Nothing but an exact repeat of the entries below should appear in your answer.

Stored items:
---------------
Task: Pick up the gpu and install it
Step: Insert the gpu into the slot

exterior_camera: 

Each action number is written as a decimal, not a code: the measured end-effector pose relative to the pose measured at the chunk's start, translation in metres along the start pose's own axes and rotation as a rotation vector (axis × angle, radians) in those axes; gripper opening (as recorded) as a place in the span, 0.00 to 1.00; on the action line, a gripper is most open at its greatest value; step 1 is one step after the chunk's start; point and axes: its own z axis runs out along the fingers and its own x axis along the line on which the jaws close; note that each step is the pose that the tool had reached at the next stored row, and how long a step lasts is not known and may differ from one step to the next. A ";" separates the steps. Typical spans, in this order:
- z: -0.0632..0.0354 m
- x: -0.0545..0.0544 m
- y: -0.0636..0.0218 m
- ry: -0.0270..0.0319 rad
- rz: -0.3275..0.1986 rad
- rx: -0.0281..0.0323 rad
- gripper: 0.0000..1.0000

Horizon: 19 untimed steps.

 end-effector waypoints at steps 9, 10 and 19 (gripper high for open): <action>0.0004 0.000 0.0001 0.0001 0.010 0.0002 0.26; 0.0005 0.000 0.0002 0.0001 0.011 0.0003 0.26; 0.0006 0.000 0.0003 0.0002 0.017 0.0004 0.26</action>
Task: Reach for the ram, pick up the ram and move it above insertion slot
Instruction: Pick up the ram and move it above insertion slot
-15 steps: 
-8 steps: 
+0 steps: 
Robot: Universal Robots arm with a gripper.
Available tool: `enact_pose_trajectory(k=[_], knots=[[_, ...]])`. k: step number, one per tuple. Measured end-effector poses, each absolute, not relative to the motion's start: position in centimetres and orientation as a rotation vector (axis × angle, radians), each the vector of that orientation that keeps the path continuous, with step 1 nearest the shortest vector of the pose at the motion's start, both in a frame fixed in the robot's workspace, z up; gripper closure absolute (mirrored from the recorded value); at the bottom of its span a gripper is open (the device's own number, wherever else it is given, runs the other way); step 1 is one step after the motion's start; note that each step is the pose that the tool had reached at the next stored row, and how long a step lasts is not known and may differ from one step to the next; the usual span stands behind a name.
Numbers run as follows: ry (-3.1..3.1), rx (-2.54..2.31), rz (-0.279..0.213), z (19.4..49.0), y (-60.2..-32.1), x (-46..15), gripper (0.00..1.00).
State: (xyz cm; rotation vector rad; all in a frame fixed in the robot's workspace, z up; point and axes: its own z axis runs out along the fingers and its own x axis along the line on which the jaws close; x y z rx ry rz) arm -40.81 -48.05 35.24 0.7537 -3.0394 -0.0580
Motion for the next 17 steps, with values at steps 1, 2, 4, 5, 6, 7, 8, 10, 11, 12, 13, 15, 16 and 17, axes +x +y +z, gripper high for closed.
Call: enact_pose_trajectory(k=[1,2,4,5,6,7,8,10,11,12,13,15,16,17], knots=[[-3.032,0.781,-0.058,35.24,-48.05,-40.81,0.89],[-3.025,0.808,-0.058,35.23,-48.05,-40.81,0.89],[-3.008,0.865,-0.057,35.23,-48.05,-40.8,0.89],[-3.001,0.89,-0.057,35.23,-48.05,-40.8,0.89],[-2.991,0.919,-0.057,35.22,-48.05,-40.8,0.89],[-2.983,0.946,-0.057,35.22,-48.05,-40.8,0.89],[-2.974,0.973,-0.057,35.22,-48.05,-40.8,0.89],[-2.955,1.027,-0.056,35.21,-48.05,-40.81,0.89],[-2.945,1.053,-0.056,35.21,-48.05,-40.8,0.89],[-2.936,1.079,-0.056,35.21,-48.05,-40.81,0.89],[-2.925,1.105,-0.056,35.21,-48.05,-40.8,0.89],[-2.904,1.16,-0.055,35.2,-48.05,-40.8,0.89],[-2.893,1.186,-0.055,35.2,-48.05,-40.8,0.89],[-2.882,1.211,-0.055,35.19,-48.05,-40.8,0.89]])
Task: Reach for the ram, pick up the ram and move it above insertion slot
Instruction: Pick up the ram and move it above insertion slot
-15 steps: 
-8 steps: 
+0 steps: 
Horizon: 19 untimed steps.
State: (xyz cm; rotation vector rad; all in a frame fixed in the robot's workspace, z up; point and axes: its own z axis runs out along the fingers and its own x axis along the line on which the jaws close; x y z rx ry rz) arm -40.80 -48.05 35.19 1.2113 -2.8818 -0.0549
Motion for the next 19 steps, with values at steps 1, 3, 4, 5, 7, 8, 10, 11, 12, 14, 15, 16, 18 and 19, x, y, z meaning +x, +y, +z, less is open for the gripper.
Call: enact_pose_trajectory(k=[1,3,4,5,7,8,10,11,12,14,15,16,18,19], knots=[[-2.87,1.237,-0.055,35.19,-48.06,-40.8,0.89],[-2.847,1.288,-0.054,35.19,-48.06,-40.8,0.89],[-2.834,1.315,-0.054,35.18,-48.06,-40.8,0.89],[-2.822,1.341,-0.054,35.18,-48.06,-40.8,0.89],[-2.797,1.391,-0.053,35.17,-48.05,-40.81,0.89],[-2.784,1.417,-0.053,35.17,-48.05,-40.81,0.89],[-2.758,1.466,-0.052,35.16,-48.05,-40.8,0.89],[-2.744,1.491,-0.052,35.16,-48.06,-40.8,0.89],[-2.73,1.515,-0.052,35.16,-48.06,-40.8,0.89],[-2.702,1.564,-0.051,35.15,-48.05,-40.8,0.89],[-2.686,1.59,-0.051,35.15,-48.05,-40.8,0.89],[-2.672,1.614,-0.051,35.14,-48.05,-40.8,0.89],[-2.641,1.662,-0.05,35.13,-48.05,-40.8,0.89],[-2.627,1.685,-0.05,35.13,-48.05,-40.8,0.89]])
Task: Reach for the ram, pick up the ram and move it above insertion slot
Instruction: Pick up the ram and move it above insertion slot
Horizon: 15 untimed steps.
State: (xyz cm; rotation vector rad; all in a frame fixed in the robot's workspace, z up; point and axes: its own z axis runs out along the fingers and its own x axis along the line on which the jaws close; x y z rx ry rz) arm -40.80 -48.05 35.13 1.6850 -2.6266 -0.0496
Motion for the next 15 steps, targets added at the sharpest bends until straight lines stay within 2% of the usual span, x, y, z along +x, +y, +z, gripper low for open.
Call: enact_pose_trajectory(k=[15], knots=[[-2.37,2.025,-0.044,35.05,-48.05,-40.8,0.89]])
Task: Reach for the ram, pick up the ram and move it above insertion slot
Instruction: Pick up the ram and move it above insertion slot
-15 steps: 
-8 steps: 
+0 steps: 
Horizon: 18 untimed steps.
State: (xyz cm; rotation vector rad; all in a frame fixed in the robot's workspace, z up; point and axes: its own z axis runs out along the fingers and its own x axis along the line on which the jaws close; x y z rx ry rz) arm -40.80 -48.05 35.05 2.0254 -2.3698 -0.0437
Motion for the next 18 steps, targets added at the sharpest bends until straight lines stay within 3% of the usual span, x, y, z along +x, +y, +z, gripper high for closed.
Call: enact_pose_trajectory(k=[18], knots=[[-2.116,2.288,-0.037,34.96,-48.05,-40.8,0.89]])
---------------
## RESPONSE TO THIS TASK
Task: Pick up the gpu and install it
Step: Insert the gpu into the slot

exterior_camera: 

Each action number is written as a decimal, not a code: the measured end-effector pose relative to the pose measured at the chunk's start, translation in metres along the start pose's own axes and rotation as a rotation vector (axis × angle, radians) in those axes; gripper opening (as recorded) as a place in the span, 0.00 to 1.00; on the action line, a gripper is most open at its greatest value; step 1 is one step after the chunk's start; point and axes: its own z axis runs out along the fingers and its own x axis along the line on which the jaws close; note that each step is the pose that the tool had reached at the next stored row, and how long a step lasts is not known and may differ from one step to the next. A ";" separates the steps. Typical spans, in this order:
- z: -0.0632..0.0354 m
- x: -0.0545..0.0544 m
- y: -0.0636..0.0218 m
- ry: -0.0270..0.0319 rad
- rz: -0.3275..0.1986 rad
- rx: -0.0281..0.0323 rad
- gripper: 0.0000..1.0000

Horizon: 19 untimed steps.

 end-effector waypoints at steps 9, 10 and 19 (gripper high for open): <action>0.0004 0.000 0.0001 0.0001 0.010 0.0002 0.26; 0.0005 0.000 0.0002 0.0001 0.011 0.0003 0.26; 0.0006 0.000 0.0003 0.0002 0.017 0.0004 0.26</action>
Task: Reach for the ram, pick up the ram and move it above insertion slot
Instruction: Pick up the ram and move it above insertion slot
-15 steps: 
-8 steps: 
+0 steps: 
Robot: Universal Robots arm with a gripper.
Available tool: `enact_pose_trajectory(k=[_], knots=[[_, ...]])`. k: step number, one per tuple. Measured end-effector poses, each absolute, not relative to the motion's start: position in centimetres and orientation as a rotation vector (axis × angle, radians), each the vector of that orientation that keeps the path continuous, with step 1 nearest the shortest vector of the pose at the motion's start, both in a frame fixed in the robot's workspace, z up; gripper closure absolute (mirrored from the recorded value); at the bottom of its span a gripper is open (the device's own number, wherever else it is given, runs the other way); step 1 is one step after the motion's start; note that each step is the pose that the tool had reached at the next stored row, and how long a step lasts is not known and may differ from one step to the next; the usual span stands behind a name.
Numbers run as follows: ry (-3.1..3.1), rx (-2.54..2.31), rz (-0.279..0.213), z (19.4..49.0), y (-60.2..-32.1), x (-46..15), gripper (0.00..1.00).
State: (xyz cm; rotation vector rad; all in a frame fixed in the robot's workspace, z up; point and axes: its own z axis runs out along the fingers and its own x axis along the line on which the jaws close; x y z rx ry rz) arm -40.81 -48.05 35.24 0.7537 -3.0394 -0.0580
Motion for the next 17 steps, with values at steps 1, 2, 4, 5, 6, 7, 8, 10, 11, 12, 13, 15, 16 and 17, axes +x +y +z, gripper high for closed.
Call: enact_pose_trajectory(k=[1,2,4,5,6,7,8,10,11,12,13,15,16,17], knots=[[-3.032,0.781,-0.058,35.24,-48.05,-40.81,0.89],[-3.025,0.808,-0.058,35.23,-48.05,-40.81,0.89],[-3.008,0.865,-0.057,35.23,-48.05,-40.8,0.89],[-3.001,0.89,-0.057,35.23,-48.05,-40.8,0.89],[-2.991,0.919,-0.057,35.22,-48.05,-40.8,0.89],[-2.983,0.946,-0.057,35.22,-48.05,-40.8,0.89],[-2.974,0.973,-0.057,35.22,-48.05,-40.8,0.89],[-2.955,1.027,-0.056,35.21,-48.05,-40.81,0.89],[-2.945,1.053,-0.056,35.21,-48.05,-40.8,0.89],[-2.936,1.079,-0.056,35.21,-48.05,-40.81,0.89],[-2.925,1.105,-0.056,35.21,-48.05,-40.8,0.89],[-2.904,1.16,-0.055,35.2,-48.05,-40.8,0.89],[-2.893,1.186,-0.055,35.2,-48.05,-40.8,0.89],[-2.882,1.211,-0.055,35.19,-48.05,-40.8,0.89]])
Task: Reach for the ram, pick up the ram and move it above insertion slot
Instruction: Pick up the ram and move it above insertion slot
-15 steps: 
-8 steps: 
+0 steps: 
Horizon: 19 untimed steps.
State: (xyz cm; rotation vector rad; all in a frame fixed in the robot's workspace, z up; point and axes: its own z axis runs out along the fingers and its own x axis along the line on which the jaws close; x y z rx ry rz) arm -40.80 -48.05 35.19 1.2113 -2.8818 -0.0549
Motion for the next 19 steps, with values at steps 1, 3, 4, 5, 7, 8, 10, 11, 12, 14, 15, 16, 18 and 19, x, y, z meaning +x, +y, +z, less is open for the gripper.
Call: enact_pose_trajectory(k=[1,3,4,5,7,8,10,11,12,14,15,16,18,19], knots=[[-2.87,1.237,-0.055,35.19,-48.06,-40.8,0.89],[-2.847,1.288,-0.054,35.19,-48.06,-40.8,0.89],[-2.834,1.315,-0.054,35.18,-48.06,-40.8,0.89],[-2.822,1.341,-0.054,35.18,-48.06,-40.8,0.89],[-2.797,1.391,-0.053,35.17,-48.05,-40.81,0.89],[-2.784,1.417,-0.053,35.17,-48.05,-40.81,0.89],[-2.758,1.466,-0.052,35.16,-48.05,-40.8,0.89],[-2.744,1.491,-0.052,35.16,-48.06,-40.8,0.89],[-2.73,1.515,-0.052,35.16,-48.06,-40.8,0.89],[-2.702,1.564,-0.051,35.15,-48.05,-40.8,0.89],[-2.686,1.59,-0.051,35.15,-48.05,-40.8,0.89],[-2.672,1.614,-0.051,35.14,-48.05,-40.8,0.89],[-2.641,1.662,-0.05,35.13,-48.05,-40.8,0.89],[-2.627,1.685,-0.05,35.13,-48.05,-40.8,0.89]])
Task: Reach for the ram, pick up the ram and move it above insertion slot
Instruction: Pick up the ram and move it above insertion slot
Horizon: 15 untimed steps.
State: (xyz cm; rotation vector rad; all in a frame fixed in the robot's workspace, z up; point and axes: its own z axis runs out along the fingers and its own x axis along the line on which the jaws close; x y z rx ry rz) arm -40.80 -48.05 35.13 1.6850 -2.6266 -0.0496
Motion for the next 15 steps, targets added at the sharpest bends until straight lines stay within 2% of the usual span, x, y, z along +x, +y, +z, gripper low for open.
Call: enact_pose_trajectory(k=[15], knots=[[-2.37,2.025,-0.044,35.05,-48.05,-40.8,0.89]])
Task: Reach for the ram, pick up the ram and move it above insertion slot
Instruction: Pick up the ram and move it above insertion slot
-15 steps: 
-8 steps: 
+0 steps: 
Horizon: 18 untimed steps.
State: (xyz cm; rotation vector rad; all in a frame fixed in the robot's workspace, z up; point and axes: its own z axis runs out along the fingers and its own x axis along the line on which the jaws close; x y z rx ry rz) arm -40.80 -48.05 35.05 2.0254 -2.3698 -0.0437
Motion for the next 18 steps, targets added at the sharpest bends until straight lines stay within 3% of the usual span, x, y, z along +x, +y, +z, gripper high for closed.
Call: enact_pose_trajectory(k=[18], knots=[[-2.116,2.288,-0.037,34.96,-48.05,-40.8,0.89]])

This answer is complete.